29. The pharmaceutical composition of claim 28, wherein the excipient is suitable for administration via the a route selected from the group consisting of oral, nasal, ocular, rectal, intramuscular, intraperitoneal, pulmonary, epidermal and intradermal.

30. The pharmaceutical composition of claim 28, further comprising a therapeutic, prophylactic or diagnostic agent.

31. A method for inducing or stimulating an immune response to an exogenous antigen in the antigen presenting cells of a subject comprising

administering to the subject the pharmaceutical formulation of claim 28 in an amount sufficient to induce an immune response in the antigen presenting cells of the subject.

32. The method of claim 31, wherein the subject is a mammal.

33. The method of claim 32, wherein the subject is a human.

34. The method of claim 31, wherein the subject is an avian.

35. The method of claim 31, wherein the antigen presenting cells are selected from the group consisting of dendritic cells, B cells, neutrophils and macrophages.

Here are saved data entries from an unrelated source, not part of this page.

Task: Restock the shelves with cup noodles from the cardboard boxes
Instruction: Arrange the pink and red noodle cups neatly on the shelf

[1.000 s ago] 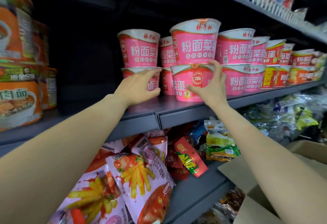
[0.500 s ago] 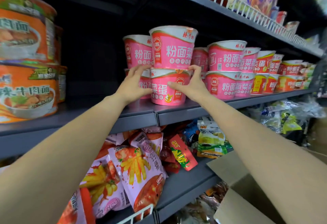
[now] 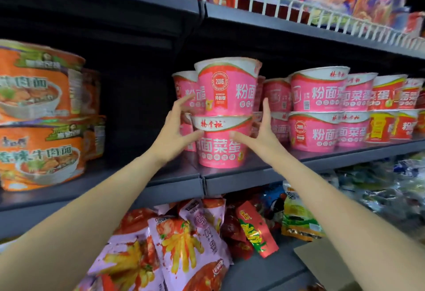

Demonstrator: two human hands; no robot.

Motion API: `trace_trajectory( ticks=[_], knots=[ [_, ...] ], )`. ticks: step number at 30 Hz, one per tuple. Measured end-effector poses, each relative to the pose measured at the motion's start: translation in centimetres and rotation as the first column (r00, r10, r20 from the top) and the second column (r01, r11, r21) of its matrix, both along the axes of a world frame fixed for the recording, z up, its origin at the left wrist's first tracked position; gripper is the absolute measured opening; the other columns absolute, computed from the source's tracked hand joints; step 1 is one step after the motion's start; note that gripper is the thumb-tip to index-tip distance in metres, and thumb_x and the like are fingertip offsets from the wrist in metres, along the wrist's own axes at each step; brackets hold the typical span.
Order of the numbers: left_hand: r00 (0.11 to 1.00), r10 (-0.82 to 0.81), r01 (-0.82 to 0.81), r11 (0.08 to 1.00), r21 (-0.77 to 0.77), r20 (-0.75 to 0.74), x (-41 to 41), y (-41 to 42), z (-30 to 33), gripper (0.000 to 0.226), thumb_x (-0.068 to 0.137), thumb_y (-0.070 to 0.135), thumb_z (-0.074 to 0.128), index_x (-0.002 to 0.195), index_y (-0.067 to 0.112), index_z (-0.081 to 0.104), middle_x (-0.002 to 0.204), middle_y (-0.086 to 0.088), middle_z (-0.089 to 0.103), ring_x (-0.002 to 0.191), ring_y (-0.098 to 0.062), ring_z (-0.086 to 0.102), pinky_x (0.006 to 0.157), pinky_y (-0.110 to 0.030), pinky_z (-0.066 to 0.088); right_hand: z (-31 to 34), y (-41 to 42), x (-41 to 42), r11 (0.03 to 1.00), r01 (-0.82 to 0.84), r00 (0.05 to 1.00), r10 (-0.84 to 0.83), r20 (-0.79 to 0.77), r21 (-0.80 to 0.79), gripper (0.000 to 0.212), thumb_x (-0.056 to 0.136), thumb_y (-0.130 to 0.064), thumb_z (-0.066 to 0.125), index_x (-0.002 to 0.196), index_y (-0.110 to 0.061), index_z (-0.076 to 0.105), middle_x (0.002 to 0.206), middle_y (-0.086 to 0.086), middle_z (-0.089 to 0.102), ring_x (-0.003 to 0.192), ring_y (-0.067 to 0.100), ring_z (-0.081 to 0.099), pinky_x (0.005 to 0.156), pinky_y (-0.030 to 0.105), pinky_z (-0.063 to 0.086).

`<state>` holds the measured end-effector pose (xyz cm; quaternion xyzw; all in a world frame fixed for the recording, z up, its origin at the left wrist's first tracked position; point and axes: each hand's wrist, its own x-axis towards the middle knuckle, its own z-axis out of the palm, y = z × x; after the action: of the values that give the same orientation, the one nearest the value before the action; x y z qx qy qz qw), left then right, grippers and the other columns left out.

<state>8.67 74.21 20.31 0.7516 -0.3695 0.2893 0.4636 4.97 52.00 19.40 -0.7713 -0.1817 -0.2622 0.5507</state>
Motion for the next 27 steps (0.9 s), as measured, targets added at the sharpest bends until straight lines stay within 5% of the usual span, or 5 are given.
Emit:
trace_trajectory(
  ticks=[7,12,19,24,27],
  knots=[
    [0.948,-0.046,0.049,0.999,-0.001,-0.316,0.9,-0.1,-1.0,0.097,0.054,0.063,0.080,0.133,0.040,0.030,0.132,0.008,0.051,0.121,-0.005,0.052,0.100,-0.026,0.043,-1.7,-0.9,0.6,0.980,-0.191,0.981,0.189,0.035,0.061,0.112,0.060,-0.065,0.076,0.140,-0.061,-0.004,0.152,-0.023,0.021,0.135,-0.006,0.030,0.111,0.033,0.033],
    [0.989,0.005,-0.014,0.998,-0.062,-0.149,0.4,0.1,-0.5,0.083,0.057,0.062,0.079,0.128,0.043,0.041,0.120,0.006,0.057,0.114,-0.011,0.055,0.096,-0.021,0.042,-0.8,-1.5,1.7,0.946,-0.322,0.946,0.324,-0.027,0.039,0.130,0.049,-0.065,0.080,0.145,-0.052,-0.007,0.134,-0.045,0.029,0.123,-0.021,0.035,0.092,0.006,0.038],
    [0.993,0.116,-0.116,0.993,-0.007,0.006,0.4,-0.2,-0.6,0.062,0.061,0.071,0.070,0.113,0.046,0.048,0.128,0.006,0.041,0.120,-0.003,0.045,0.088,-0.010,0.041,0.0,-2.8,1.9,0.963,-0.265,0.964,0.266,0.005,-0.035,0.104,0.067,-0.053,0.079,0.147,-0.047,0.014,0.146,-0.024,0.031,0.130,-0.007,0.036,0.106,0.027,0.036],
    [0.994,0.106,-0.108,0.993,-0.048,-0.037,1.0,-0.6,-1.1,0.076,0.054,0.072,0.073,0.117,0.037,0.046,0.131,0.012,0.043,0.117,0.001,0.048,0.090,-0.013,0.043,0.8,-2.2,0.8,0.983,-0.181,0.978,0.182,0.100,-0.019,0.094,0.077,-0.047,0.071,0.147,-0.048,0.008,0.145,-0.028,0.017,0.128,-0.015,0.027,0.094,0.011,0.031],
    [0.992,0.090,-0.095,0.994,-0.056,-0.093,1.2,-0.5,-0.8,0.083,0.052,0.072,0.075,0.120,0.034,0.045,0.128,0.011,0.051,0.115,-0.003,0.053,0.094,-0.025,0.046,4.0,-0.8,0.9,0.946,-0.270,0.962,0.256,0.097,0.181,0.097,0.078,-0.031,0.069,0.149,-0.039,0.003,0.128,-0.027,0.038,0.099,-0.029,0.046,0.075,0.004,0.046]
  ],
)
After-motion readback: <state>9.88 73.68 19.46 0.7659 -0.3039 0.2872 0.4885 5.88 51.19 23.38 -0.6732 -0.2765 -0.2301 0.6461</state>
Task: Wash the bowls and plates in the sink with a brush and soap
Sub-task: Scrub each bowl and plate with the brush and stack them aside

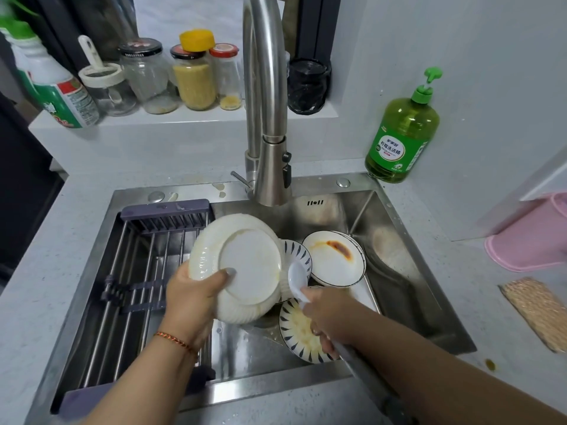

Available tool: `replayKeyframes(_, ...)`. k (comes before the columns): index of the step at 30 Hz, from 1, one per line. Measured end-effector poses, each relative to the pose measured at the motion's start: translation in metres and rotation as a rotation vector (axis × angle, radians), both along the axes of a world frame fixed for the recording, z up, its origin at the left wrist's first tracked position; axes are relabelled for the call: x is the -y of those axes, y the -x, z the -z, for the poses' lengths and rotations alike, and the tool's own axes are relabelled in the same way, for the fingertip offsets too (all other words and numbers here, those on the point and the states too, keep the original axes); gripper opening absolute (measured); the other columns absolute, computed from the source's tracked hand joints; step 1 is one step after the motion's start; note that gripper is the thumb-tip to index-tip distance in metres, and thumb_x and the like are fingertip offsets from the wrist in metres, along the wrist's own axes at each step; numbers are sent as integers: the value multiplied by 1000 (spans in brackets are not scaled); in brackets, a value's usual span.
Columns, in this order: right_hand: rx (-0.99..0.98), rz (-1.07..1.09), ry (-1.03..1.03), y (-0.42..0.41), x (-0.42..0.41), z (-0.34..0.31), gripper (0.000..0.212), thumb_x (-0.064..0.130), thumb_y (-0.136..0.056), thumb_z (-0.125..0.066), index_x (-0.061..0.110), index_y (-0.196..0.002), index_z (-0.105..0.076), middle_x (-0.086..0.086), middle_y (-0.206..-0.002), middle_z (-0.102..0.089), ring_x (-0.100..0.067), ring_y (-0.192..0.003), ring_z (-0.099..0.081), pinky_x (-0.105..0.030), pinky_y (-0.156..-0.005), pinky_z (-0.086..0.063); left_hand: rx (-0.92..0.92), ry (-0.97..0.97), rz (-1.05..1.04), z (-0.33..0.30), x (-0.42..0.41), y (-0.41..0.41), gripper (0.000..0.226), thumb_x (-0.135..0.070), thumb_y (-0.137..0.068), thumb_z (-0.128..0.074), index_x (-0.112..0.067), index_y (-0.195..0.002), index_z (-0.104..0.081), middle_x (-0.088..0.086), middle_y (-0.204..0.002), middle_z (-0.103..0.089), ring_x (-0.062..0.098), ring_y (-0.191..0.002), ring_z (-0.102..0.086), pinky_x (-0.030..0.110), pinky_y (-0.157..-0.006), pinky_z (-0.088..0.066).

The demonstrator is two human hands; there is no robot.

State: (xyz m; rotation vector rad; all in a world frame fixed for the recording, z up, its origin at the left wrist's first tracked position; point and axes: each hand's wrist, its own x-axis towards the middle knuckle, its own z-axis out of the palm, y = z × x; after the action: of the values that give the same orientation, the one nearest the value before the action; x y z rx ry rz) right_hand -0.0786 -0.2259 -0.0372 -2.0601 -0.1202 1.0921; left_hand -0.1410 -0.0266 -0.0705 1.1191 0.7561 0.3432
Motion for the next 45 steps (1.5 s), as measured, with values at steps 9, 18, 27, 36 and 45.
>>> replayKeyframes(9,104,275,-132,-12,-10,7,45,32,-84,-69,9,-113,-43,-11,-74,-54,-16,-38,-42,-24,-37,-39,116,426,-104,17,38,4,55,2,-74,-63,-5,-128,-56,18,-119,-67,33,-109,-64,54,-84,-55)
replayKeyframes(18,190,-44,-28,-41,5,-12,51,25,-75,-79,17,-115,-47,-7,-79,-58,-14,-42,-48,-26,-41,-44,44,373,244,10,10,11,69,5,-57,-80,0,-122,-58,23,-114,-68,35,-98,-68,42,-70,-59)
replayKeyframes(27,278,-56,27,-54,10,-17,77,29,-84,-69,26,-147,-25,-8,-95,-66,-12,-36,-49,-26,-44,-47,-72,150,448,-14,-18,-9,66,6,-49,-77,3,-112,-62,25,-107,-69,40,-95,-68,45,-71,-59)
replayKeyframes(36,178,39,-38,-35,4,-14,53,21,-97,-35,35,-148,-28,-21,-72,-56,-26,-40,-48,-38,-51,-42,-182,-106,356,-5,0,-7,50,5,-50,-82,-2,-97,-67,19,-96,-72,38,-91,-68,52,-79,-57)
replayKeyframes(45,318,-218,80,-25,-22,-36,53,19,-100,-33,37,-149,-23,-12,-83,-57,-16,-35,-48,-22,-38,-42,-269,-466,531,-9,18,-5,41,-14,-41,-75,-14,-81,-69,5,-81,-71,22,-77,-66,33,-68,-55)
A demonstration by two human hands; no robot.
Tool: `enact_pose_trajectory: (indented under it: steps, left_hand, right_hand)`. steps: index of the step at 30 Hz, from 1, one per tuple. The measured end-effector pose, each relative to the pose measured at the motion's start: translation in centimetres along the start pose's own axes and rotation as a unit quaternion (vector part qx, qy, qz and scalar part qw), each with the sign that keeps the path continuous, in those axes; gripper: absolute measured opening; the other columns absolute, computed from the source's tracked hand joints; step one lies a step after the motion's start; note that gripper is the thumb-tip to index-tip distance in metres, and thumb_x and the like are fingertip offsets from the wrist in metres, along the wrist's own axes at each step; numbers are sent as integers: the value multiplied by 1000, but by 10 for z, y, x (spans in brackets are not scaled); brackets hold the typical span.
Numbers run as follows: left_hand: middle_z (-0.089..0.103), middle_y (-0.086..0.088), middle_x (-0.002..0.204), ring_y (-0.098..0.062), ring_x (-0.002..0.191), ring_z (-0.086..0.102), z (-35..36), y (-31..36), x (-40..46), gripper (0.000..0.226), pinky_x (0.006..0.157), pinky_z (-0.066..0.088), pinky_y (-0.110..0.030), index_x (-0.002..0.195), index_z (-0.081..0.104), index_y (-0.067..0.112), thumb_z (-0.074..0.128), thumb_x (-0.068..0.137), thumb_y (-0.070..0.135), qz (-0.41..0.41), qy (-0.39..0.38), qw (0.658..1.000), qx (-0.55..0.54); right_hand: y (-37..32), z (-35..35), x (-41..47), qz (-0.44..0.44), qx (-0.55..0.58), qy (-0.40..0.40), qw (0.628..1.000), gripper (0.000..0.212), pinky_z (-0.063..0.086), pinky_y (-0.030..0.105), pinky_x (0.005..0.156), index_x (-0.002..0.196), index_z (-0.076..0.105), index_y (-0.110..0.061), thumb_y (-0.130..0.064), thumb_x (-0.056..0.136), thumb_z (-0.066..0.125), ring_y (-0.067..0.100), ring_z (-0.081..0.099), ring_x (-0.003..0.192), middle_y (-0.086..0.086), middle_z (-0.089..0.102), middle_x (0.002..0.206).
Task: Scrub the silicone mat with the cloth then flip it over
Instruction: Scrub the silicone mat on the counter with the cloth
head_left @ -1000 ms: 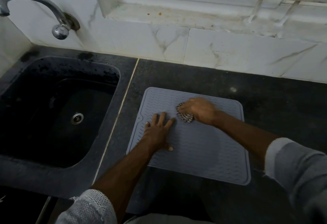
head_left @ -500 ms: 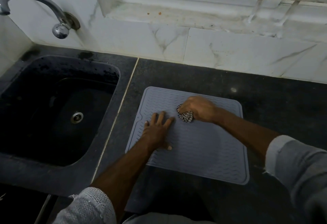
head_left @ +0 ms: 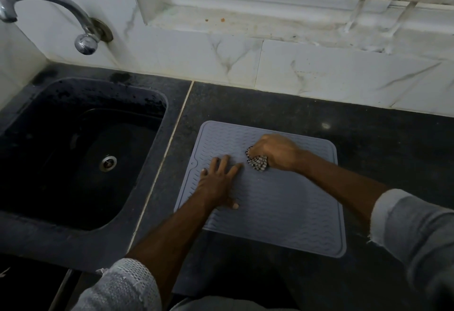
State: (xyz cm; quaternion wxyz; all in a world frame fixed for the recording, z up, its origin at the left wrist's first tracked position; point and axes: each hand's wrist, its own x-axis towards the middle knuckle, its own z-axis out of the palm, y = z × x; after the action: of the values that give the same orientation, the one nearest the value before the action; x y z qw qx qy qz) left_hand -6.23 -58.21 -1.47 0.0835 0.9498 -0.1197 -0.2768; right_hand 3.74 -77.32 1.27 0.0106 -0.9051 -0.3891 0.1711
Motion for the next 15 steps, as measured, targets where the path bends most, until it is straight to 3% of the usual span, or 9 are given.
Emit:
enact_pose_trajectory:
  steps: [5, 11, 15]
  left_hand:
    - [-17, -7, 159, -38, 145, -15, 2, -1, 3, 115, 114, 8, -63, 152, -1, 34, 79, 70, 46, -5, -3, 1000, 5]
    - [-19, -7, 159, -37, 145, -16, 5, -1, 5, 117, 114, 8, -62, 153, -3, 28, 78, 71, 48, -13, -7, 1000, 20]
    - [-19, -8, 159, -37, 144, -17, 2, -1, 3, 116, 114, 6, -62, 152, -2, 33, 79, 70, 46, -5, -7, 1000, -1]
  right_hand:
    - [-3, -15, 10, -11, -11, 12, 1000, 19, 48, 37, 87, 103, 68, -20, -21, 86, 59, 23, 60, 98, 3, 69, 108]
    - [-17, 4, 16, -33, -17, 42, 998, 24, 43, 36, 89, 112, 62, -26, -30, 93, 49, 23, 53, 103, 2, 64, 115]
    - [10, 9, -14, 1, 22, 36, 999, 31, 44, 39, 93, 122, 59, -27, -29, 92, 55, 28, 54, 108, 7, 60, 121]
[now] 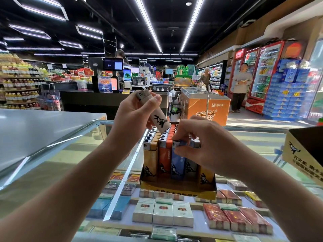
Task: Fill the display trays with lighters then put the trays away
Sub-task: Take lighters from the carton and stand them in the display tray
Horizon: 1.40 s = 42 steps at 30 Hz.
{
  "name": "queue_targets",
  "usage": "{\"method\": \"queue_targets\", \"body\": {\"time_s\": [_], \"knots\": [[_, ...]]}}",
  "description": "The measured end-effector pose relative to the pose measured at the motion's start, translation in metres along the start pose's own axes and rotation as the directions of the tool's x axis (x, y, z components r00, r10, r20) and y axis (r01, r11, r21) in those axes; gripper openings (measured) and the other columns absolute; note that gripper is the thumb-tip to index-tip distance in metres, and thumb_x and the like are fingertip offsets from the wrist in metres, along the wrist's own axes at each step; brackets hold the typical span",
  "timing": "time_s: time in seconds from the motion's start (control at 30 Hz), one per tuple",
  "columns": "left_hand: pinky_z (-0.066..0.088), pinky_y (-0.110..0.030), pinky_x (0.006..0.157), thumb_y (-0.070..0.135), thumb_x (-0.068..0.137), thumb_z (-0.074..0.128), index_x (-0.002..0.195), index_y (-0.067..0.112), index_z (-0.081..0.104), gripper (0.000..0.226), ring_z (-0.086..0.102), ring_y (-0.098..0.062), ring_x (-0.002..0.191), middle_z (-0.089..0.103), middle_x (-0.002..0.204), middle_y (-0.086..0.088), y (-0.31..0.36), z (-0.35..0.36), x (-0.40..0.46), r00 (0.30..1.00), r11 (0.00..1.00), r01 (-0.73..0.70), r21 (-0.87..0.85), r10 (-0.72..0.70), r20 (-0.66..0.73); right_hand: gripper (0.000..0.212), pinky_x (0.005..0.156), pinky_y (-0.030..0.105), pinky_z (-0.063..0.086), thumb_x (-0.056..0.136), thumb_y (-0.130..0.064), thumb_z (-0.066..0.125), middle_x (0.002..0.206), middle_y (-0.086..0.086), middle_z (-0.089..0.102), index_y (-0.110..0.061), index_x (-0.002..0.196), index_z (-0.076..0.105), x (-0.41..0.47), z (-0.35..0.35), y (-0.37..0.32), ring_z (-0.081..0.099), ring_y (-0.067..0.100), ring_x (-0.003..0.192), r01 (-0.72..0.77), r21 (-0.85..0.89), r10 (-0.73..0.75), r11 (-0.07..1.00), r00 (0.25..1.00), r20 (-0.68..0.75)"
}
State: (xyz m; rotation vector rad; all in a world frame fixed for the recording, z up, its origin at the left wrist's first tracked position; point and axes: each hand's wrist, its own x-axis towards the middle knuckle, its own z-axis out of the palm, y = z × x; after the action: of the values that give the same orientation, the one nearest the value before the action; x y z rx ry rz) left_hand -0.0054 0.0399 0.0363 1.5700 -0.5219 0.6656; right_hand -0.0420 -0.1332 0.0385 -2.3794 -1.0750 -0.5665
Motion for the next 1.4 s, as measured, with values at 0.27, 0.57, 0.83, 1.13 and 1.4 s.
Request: {"method": "queue_targets", "body": {"time_s": [0.27, 0.57, 0.83, 1.13, 1.4], "knots": [[0.044, -0.012, 0.047, 0.027, 0.09, 0.053, 0.085, 0.018, 0.056, 0.01, 0.057, -0.001, 0.055, 0.057, 0.07, 0.001, -0.002, 0.002, -0.001, 1.0, 1.0, 0.026, 0.015, -0.025, -0.017, 0.024, 0.073, 0.015, 0.038, 0.077, -0.018, 0.073, 0.084, -0.014, 0.047, -0.034, 0.081, 0.056, 0.0, -0.001, 0.002, 0.047, 0.001, 0.083, -0.069, 0.079, 0.066, 0.994, 0.997, 0.044], [0.045, -0.012, 0.048, 0.032, 0.086, 0.055, 0.085, 0.022, 0.057, 0.01, 0.058, 0.001, 0.058, 0.063, 0.066, 0.009, 0.0, 0.002, -0.001, 1.0, 1.0, 0.002, 0.014, -0.002, -0.002, 0.008, 0.078, 0.027, 0.026, 0.075, -0.028, 0.072, 0.086, -0.014, 0.046, -0.024, 0.082, 0.07, 0.001, 0.002, 0.008, 0.033, 0.007, 0.09, 0.038, -0.08, -0.04, 0.996, 0.999, -0.027], [0.049, -0.016, 0.058, 0.04, 0.079, 0.059, 0.101, 0.032, 0.059, 0.023, 0.06, -0.007, 0.073, 0.063, 0.089, 0.013, 0.008, 0.006, -0.008, 0.917, 0.85, -0.397, 0.347, 0.354, 0.182, 0.016, 0.068, 0.006, 0.036, 0.078, -0.023, 0.066, 0.077, -0.015, 0.051, -0.016, 0.092, 0.065, 0.002, -0.004, 0.006, 0.045, -0.007, 0.073, 0.063, -0.013, -0.062, 0.998, 0.878, -0.474], [0.049, -0.029, 0.057, 0.048, 0.076, 0.054, 0.091, 0.025, 0.068, 0.03, 0.051, -0.006, 0.072, 0.054, 0.081, 0.024, 0.009, 0.014, -0.012, 0.821, 0.635, -0.571, 0.52, 0.453, 0.348, 0.018, 0.069, 0.006, 0.042, 0.073, -0.01, 0.074, 0.084, -0.009, 0.057, -0.01, 0.09, 0.067, 0.002, -0.002, 0.003, 0.049, -0.007, 0.072, 0.125, -0.044, -0.131, 0.991, 0.885, -0.446], [0.042, -0.028, 0.091, 0.072, 0.063, 0.057, 0.124, 0.066, 0.027, 0.069, 0.041, 0.005, 0.112, 0.037, 0.116, 0.036, -0.003, 0.0, -0.007, 0.777, 0.876, -0.16, 0.456, -0.172, 0.605, 0.017, 0.054, 0.019, 0.047, 0.077, -0.01, 0.064, 0.074, -0.005, 0.063, -0.024, 0.083, 0.059, 0.001, -0.03, 0.016, 0.058, 0.006, 0.058, 0.103, 0.394, 0.156, 0.913, 0.804, -0.573]]}}
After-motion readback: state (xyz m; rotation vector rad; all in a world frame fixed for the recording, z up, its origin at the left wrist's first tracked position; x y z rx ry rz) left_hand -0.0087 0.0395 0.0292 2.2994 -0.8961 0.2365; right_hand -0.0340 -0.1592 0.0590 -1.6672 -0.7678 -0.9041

36. The method of claim 31, wherein

one or more exogenous antigens are selected from the group consisting of a viral antigen, a bacterial antigen, a protozoan antigen, a fungal antigen, a nematode antigen, a cancer antigen and combinations thereof.

37. A method for delivery of polypeptides and nucleic acids into an eukaryotic cell comprising

contacting the eukaryotic cell with the hybrid bacterial vector of claim 1 in an amount and concentration effective to facilitate uptake of the hybrid bacterial vector by the eukaryotic cell, wherein the hybrid bacterial vector causes minimal or no toxicity in the eukaryotic cell.